Como pasó hace poco más de un mes, la ideología política de un entrenador provoca amplios y agrios debates. Si Abel Resino decidió renunciar a su segundo, Salva Ballesta para poder dirigir al Celta de Vigo, Di Canio sí ha logrado ser contratado en clubes ingleses... pero ha provocado la marcha de gente alrededor. Y es que hay gente que se niega a tener algo que ver con un entrenador que se declara fascista abiertamente y sin tapujos.
El futbolista, no requiere presentación. Centrocampista de nivel, que, entre otros, defendió a lo largo de su trayectoria las camisetas de Nápoles, Milan o Lazio, ¡sobretodo Lazio!, en su país, y de Celtic, West Ham, Sheffield o Charlton en Gran Bretaña... pero más allá de su peculiaridad deportiva, lo que le catapultó a la fama fueron sus continuas referencias fascistas. Seguidor confeso de Mussolini, empleó en varias ocasiones el saludo nazi dirigido hacia los aficionados del Lazio en un derbi con la Roma. Jamás se escondió pese a las sanciones y las criticas públicas. "Soy fascista" decía abiertamente y sin disimulo.
En 2008 colgó las botas y hasta 2011 no se inició en los banquillos. En un modesto equipo inglés, el Swindon, que militaba en cuarta división. Parecía un destino alejado de los focos, con un protagonismo menor para una figura de su tamaño. Pero pronto comenzó a levantar cola. El holding empresarial GMP que patrocinaba al club, decidió retirar su esponsorización. No quería ligar su marca a la de un reconocido fascista. Pese a ello, la directiva siguió adelante con la contratación. Y Di Canio a lo suyo. Cambiando de plantilla prácticamente constantemente, llegando a pelearse con el delantero centro de su equipo en pleno vestuario... El caso es que el Swindon, logró el ascenso con él al mando.

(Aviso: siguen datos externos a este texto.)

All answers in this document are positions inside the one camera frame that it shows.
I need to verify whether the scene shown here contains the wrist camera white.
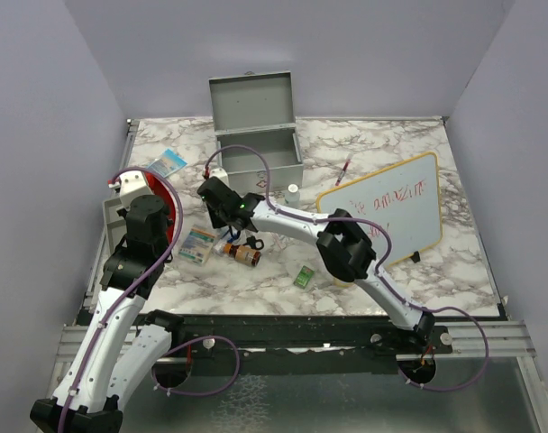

Hace un mes, curiosamente, presentaba la dimisión por discrepancias con la directiva. Y hoy mismo, era el Sunderland, equipo de la Premier que bordea los puestos de descenso el que anunciaba su contratación. Eso sí, como pasó a su llegada al Swindon, no todo el mundo se siente cómodo y decide adherirse al fichaje. El vicepresidente del club, David Miliband, político laborista, presentaba su dimisión ante el desembarco del italiano. Y no solo la alta política muestra su rechazo. La Asociación de Mineros de Durham, próxima al Sunderland, también ha manifestado su repulsa al técnico que se "confiesa seguidor de Mussolini".